Motif enrichment of DAPs and DEG regulatory regions

TF motif enrichment analysis in this study was performed similarly to the methods described in Whitney et al., 2014. The overall approach is as follows, with details below. For each TF motif, (1) genomic windows were scored for the presence of the motif, (2) window scores were combined into scores for genomic segments of interest, representing either gene regulatory regions or accessibility peaks, (3) a set of motif targets was created using a fixed cutoff on the segment scores, and (4) a statistical test for enrichment was performed between segments that were motif targets and those that were significant in differential analysis.

First, we divided the honey bee genome (version HAv3.1, NCBI accession GCA_003254395.2) into 500 bp windows with 250 bp shifts. We gathered a collection of 223 representative TFs (Kapheim et al., 2015) and downloaded their DNA binding specificities (motifs) characterized as position weight matrices (PWMs) from FlyFactorSurvey (Zhu et al., 2011). Separately for each TF motif, we ran the Stubb algorithm (Sinha et al., 2003) on all genomic windows to score them for the presence of that TF’s binding sites. Tandem repeats in the windows were masked using the Tandem Repeat Finder (Benson, 1999) before calculating the Stubb scores to avoid scoring the repeats as weak binding sites. Since the honey bee genome has significant local G/C heterogeneity (Sinha et al., 2006), we converted the raw Stubb scores for each window into G/C content-normalized empirical p-values. This was done by determining the rank of each window among all genomic windows of similar G/C content (when grouped into 20 G/C bins).

We defined two different collections of genomic segments (accessibility peaks and gene regulatory regions) to analyze with motif enrichment in this study. Since the genomic segments may overlap with a variable number of our genomic windows, we defined a length-adjusted motif score for each segment. This score was calculated using the score of the best scoring window in that segment for the given motif and the number of windows overlapping the segment, as follows: sc_seg = 1 – (1 - pval_best)^N where, sc_seg = length-adjusted motif score for the segment, N = number of windows that overlap with the scoring window, and pval_best = best G/C normalized empirical p-value among the N overlapping windows.

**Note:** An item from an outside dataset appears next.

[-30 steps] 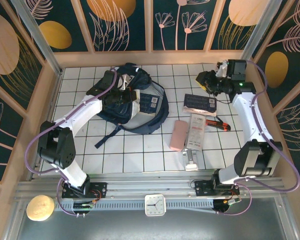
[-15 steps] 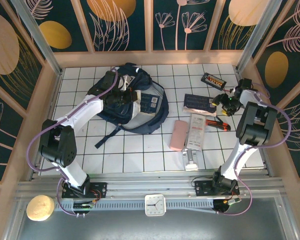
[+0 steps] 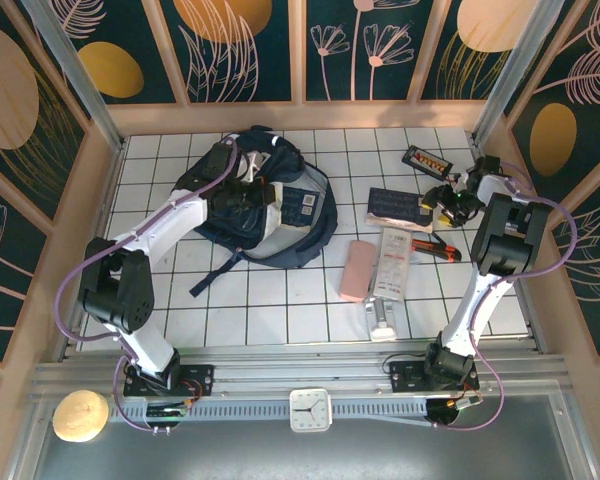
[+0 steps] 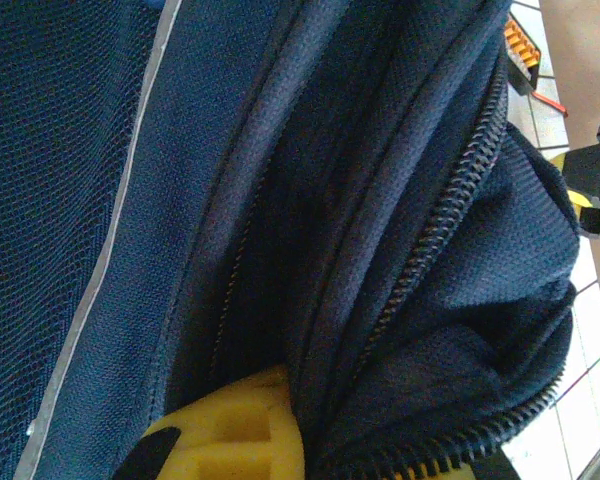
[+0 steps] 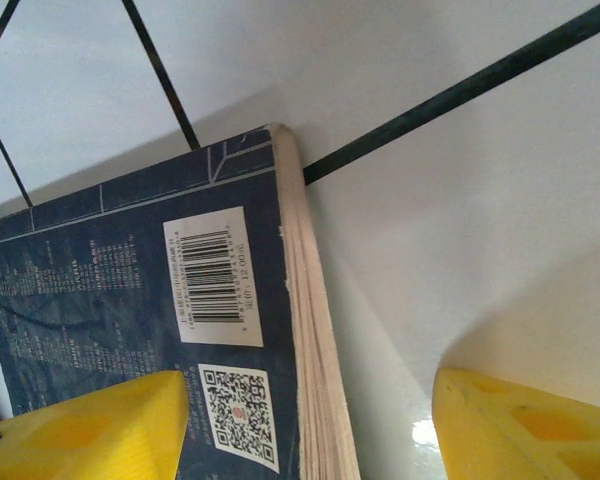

TF enrichment was analyzed for two sets of regions: DAPs (Differentially Accessible Peaks) and DEGs (Differentially Expressed Genes) (Supplementary file 7).

For analysis of DAPs, the collection of genomic segments was defined as the combination of all DAPs and randomly selected non-accessible parts of genome that had the same distribution of lengths as those DAPs. The number of randomly selected genomic segments was set to 10 times the number of DAP segments. For each motif, the top 200 scoring segments from the collection were defined as the TF motif target set. Hypergeometric p-values were calculated for each motif-DAP set pair (Supplementary file 7) to quantify the significance of the overlap between the corresponding TF motif target set and DAP set.

For DEGs, the collection of genomic segments was the regulatory regions of all genes in the honey bee annotation. Each regulatory region was defined as 5 kb upstream to 2 kb downstream of the transcriptional start site of its gene (http://veda.cs.uiuc.edu/beeMotifScores/). The top 500 scoring segments from the gene universe were selected as the TF motif target set for each motif. Finally, the significance of the overlap for each motif-DEG set pair (Supplementary file 7) was calculated with the Hypergeometric p-value.

All p-values were then converted to q-values using the ‘qvalue’ function in the R software package qvalue (Storey et al., 2019) to control the false discovery rate from multiple hypothesis testing.

For motifs enriched both within DAPs and DEG upstream regions, CentriMo (Bailey and Machanick, 2012) from MEME Suite was used to calculate and plot the probability of motif binding across 2 kb windows centered on the peak summit for DAPs and 7 kb windows (5 kb upstream and 2 kb downstream of the transcriptional start site (TSS)) for DEGs. These probabilities are shown in Figure 3B-C.